When Does the GENIUS Act Take Effect?
The GENIUS Act is on track to take effect January 18, 2027 --- eighteen months after its July 18, 2025 enactment --- unless regulators finalize implementing rules by roughly September 20, 2026, which no current comment-period posture supports.
The GENIUS Act’s effective date is the date its issuer requirements and prohibitions become enforceable --- set by Section 20 of the Act, not by the rulemaking deadline in Section 13.3 The distinction is the whole story. The Act was signed July 18, 2025; the rulemaking deadline is one year after enactment, July 18, 2026;4 and as of July 17, 2026, no agency has published a final GENIUS Act implementing rule --- every workstream sits at the proposed or advance-notice stage.2
If your launch plan keys off “the GENIUS Act deadline,” confirm which of the Act’s three dates you mean (the three-cliff timeline below) --- the one arriving today binds regulators, not you.
What Is Section 20’s Dual Effective-Date Trigger?
Section 20 sets the effective date at the earlier of two events: eighteen months after enactment --- January 18, 2027 --- or 120 days after the primary federal payment stablecoin regulators issue final implementing regulations.

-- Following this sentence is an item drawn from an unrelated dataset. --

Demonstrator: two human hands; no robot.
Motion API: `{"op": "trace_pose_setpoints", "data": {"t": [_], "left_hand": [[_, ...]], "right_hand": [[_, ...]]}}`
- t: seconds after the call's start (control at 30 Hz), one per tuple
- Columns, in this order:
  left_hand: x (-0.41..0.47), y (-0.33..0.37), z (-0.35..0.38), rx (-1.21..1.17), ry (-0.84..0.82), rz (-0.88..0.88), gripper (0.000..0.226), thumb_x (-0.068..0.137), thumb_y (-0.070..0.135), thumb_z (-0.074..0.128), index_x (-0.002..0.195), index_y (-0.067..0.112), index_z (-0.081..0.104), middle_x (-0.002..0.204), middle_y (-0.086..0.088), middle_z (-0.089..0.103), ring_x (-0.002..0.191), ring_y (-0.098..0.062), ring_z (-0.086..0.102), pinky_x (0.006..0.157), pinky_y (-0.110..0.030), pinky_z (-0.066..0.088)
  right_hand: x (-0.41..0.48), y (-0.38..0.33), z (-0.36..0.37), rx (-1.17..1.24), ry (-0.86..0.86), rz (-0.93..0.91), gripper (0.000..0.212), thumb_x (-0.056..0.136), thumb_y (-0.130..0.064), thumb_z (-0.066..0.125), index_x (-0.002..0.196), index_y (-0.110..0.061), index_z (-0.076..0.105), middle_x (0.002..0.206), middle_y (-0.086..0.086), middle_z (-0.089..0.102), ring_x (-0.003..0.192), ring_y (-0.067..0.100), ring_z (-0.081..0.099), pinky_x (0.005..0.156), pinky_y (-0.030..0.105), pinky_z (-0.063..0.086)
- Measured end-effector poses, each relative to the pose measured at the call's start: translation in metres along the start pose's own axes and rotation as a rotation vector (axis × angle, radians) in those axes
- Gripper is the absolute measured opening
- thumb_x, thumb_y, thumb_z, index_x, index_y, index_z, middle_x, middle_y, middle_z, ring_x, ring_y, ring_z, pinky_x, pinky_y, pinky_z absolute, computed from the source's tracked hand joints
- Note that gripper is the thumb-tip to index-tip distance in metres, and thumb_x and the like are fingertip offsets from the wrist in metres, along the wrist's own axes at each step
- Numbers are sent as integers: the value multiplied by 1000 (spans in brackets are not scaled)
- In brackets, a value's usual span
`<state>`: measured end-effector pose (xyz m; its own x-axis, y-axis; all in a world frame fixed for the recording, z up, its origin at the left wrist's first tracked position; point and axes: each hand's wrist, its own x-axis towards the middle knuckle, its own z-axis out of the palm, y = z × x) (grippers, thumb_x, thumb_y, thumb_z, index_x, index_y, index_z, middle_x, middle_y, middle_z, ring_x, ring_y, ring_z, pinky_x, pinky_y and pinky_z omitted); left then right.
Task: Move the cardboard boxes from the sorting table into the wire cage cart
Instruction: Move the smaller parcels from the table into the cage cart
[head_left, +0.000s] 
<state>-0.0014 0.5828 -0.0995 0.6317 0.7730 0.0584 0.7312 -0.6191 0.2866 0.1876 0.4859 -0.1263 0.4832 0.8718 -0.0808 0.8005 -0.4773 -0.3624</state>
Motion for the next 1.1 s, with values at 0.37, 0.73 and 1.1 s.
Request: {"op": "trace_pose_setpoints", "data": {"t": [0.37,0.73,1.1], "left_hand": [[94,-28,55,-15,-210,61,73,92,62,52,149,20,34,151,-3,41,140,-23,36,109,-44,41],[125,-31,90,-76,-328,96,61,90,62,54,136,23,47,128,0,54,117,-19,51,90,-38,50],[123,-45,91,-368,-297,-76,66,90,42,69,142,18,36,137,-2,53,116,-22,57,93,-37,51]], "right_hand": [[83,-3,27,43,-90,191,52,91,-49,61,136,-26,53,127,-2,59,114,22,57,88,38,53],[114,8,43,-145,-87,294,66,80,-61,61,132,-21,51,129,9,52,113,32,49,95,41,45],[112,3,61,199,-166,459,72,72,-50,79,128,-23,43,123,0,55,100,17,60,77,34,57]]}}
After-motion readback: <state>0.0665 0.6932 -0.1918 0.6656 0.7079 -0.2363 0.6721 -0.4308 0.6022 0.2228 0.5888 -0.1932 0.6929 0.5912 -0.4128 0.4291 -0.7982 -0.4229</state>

The statutory text, carried as a note to 12 U.S.C. Section 5901, reads:
This Act, and the amendments made by this Act, shall take effect on the earlier of --- (1) the date that is 18 months after the date of enactment of this Act; or (2) the date that is 120 days after the date on which the primary Federal payment stablecoin regulators issue any final regulations implementing this Act.3
The FDIC’s April 2026 proposal reads the statute the same way5 --- the agencies themselves are planning around January 18, 2027.
Rulemaking Deadline vs. Effective Date --- the two provisions the news cycle conflates
| Section 13 rulemaking deadline | Section 20 effective date | |
|---|---|---|
| What it governs | When regulators must finish implementing rules | When the Act’s issuer requirements and prohibitions become enforceable |
| Who it binds | Federal and state stablecoin regulators | Stablecoin issuers (and, later, distributors) |
| The date | July 18, 2026 (one year after enactment) | Earlier of January 18, 2027 or 120 days after primary-regulator final rules |
| Consequence of missing it | None --- no fallback rule, no sanction; the effective date simply defaults toward the backstop | Not missable --- it arrives by operation of law |
Did Regulators Miss the July 18, 2026 Rulemaking Deadline --- and Is There Any Penalty?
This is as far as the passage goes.